__TASK__. Output only the lines below from the one containing "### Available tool" to the one containing "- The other", exactly as written, both ends kept.

━━━━━ GIVEN ENTRIES

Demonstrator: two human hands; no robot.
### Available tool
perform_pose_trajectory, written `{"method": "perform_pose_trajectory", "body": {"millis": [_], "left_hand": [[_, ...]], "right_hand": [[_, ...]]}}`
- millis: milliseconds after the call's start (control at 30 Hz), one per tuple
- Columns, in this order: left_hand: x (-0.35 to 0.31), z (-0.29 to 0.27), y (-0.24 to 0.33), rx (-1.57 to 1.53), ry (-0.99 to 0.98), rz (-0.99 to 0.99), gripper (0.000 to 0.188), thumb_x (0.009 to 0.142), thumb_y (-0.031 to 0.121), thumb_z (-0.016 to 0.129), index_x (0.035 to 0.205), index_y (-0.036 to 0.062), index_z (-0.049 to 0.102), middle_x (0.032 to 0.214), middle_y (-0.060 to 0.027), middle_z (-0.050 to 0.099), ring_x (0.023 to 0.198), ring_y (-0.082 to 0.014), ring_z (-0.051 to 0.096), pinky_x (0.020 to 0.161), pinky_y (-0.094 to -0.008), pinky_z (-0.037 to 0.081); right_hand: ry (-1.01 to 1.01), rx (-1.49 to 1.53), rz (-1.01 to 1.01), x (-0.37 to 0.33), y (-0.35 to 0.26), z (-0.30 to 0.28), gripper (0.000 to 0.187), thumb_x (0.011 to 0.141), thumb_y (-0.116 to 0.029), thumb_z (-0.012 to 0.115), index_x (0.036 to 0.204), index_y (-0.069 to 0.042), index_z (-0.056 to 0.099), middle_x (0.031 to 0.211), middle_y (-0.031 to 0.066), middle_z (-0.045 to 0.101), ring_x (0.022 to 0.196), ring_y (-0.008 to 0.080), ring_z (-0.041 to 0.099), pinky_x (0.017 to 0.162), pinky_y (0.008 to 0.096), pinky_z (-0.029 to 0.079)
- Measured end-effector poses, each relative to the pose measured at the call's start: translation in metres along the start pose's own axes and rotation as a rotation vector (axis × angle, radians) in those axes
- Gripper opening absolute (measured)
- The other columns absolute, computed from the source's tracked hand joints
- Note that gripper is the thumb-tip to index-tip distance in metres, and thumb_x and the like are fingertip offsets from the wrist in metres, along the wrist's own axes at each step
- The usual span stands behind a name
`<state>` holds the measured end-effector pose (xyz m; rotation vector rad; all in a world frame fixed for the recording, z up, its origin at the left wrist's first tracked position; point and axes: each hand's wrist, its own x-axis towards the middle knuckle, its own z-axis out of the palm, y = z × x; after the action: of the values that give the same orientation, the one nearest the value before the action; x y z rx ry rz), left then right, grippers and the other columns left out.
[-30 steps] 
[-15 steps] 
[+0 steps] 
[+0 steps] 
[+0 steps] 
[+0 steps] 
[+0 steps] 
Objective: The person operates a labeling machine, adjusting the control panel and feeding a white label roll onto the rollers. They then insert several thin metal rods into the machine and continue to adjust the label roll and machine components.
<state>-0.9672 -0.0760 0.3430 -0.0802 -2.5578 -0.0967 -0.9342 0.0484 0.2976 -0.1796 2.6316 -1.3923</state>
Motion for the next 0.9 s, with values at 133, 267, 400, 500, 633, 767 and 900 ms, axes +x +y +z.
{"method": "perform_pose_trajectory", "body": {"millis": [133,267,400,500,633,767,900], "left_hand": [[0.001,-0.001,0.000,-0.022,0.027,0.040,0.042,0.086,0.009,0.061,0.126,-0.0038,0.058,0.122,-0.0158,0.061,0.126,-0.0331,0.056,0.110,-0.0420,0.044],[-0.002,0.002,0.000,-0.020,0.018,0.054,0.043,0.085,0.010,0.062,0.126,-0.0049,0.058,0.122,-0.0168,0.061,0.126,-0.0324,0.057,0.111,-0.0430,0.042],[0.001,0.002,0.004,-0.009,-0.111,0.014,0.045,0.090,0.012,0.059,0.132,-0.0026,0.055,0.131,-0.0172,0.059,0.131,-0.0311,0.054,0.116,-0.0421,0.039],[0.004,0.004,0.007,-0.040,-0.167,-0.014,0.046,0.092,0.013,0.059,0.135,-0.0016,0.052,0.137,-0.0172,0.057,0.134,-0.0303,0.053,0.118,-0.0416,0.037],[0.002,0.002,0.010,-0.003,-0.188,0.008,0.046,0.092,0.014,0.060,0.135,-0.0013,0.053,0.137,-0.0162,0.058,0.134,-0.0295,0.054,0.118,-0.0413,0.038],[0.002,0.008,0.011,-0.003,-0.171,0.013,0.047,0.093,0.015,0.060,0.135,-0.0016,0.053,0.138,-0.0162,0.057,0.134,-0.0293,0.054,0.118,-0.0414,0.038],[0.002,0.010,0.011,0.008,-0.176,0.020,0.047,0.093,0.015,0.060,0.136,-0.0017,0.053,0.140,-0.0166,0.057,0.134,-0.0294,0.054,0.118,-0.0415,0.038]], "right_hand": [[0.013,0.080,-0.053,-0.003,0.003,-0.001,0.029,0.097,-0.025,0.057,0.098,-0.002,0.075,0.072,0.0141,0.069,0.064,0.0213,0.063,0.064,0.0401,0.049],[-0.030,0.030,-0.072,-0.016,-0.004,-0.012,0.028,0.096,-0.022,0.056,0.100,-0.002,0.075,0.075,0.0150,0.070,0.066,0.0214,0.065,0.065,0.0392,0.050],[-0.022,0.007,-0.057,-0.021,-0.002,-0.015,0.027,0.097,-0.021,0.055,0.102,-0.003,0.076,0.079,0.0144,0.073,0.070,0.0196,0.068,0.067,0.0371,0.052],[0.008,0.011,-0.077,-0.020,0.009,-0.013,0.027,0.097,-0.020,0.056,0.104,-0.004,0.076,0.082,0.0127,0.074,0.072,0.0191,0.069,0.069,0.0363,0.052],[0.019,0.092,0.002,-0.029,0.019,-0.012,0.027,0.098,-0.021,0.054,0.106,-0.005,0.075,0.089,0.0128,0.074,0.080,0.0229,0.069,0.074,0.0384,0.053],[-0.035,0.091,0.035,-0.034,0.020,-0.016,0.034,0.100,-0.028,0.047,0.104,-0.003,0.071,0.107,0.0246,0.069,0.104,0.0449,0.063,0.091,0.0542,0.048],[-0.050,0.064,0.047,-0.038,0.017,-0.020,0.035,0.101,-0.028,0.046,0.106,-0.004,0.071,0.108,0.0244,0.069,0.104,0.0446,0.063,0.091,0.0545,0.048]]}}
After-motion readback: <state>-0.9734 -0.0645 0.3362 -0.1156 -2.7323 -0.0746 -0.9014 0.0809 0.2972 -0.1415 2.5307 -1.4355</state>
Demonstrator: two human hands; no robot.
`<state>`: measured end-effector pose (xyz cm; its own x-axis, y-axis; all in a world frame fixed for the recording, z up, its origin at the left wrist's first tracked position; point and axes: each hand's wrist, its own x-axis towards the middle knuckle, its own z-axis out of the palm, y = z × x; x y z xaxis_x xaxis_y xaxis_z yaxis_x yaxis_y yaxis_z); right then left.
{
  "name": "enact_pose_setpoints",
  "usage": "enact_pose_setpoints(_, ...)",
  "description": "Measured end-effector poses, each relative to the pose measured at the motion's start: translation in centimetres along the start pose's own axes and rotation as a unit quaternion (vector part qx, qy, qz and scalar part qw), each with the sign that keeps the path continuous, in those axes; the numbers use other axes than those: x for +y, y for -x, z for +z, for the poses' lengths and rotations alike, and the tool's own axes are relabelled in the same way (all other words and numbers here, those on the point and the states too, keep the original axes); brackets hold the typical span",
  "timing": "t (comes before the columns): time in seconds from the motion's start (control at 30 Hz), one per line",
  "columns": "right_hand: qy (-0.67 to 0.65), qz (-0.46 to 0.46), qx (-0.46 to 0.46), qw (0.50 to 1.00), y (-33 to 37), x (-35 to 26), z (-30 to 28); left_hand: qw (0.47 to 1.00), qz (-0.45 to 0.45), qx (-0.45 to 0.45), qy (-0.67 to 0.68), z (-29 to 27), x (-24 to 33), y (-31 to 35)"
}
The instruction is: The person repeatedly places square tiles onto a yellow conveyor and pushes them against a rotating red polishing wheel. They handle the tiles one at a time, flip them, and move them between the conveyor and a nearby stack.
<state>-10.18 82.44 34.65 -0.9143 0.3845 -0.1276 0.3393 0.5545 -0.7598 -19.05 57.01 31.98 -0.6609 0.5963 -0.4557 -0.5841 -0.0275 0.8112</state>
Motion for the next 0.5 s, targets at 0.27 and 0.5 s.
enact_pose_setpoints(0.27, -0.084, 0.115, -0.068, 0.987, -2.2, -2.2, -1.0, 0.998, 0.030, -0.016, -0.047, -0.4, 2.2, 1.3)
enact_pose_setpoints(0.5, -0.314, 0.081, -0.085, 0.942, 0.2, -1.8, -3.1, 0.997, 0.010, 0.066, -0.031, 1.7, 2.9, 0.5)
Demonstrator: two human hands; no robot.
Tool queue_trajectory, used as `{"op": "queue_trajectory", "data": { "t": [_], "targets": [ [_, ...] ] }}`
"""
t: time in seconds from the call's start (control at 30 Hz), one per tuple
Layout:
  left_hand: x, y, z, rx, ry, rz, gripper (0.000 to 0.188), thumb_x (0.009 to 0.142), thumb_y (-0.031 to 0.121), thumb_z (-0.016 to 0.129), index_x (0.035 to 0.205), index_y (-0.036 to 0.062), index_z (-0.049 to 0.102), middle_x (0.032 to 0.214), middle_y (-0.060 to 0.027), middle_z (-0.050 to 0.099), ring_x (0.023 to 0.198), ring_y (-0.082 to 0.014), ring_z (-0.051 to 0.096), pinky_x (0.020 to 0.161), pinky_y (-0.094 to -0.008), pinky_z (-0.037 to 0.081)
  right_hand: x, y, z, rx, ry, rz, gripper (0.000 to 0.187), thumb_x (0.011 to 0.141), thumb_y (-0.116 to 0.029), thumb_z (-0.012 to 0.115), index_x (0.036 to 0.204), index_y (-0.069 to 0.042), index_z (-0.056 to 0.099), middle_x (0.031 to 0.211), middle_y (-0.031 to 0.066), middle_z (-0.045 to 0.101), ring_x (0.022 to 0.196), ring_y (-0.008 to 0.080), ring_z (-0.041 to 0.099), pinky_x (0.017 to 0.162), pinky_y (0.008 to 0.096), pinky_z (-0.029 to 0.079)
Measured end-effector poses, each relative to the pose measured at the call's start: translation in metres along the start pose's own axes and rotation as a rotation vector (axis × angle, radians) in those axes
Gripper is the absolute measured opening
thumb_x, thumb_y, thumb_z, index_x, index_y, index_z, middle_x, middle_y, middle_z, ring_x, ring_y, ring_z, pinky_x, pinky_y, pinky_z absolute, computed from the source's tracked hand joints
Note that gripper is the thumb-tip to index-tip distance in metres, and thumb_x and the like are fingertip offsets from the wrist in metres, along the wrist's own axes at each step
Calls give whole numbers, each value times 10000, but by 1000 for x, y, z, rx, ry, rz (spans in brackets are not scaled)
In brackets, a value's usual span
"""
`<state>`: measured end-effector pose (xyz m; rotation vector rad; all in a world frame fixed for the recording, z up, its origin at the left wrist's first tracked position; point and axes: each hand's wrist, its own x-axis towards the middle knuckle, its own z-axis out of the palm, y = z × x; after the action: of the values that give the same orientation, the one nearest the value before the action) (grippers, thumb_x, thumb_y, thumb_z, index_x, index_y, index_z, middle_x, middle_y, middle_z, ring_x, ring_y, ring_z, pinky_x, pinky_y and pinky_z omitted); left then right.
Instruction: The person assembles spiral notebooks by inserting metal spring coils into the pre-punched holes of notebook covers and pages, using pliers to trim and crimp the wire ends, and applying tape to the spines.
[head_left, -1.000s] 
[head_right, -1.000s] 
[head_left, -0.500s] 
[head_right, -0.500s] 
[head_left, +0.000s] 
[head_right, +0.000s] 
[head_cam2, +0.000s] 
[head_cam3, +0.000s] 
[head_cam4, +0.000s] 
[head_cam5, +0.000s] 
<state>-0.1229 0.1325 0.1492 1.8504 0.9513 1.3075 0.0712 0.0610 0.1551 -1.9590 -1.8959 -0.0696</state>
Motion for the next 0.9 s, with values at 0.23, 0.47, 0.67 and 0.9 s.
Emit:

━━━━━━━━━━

__ANSWER TO THIS TASK__.
### Available tool
perform_pose_trajectory, written `{"method": "perform_pose_trajectory", "body": {"millis": [_], "left_hand": [[_, ...]], "right_hand": [[_, ...]]}}`
- millis: milliseconds after the call's start (control at 30 Hz), one per tuple
- Columns, in this order: left_hand: x (-0.35 to 0.31), z (-0.29 to 0.27), y (-0.24 to 0.33), rx (-1.57 to 1.53), ry (-0.99 to 0.98), rz (-0.99 to 0.99), gripper (0.000 to 0.188), thumb_x (0.009 to 0.142), thumb_y (-0.031 to 0.121), thumb_z (-0.016 to 0.129), index_x (0.035 to 0.205), index_y (-0.036 to 0.062), index_z (-0.049 to 0.102), middle_x (0.032 to 0.214), middle_y (-0.060 to 0.027), middle_z (-0.050 to 0.099), ring_x (0.023 to 0.198), ring_y (-0.082 to 0.014), ring_z (-0.051 to 0.096), pinky_x (0.020 to 0.161), pinky_y (-0.094 to -0.008), pinky_z (-0.037 to 0.081); right_hand: ry (-1.01 to 1.01), rx (-1.49 to 1.53), rz (-1.01 to 1.01), x (-0.37 to 0.33), y (-0.35 to 0.26), z (-0.30 to 0.28), gripper (0.000 to 0.187), thumb_x (0.011 to 0.141), thumb_y (-0.116 to 0.029), thumb_z (-0.012 to 0.115), index_x (0.036 to 0.204), index_y (-0.069 to 0.042), index_z (-0.056 to 0.099), middle_x (0.031 to 0.211), middle_y (-0.031 to 0.066), middle_z (-0.045 to 0.101), ring_x (0.022 to 0.196), ring_y (-0.008 to 0.080), ring_z (-0.041 to 0.099), pinky_x (0.017 to 0.162), pinky_y (0.008 to 0.096), pinky_z (-0.029 to 0.079)
- Measured end-effector poses, each relative to the pose measured at the call's start: translation in metres along the start pose's own axes and rotation as a rotation vector (axis × angle, radians) in those axes
- Gripper opening absolute (measured)
- The other columns absolute, computed from the source's tracked hand joints

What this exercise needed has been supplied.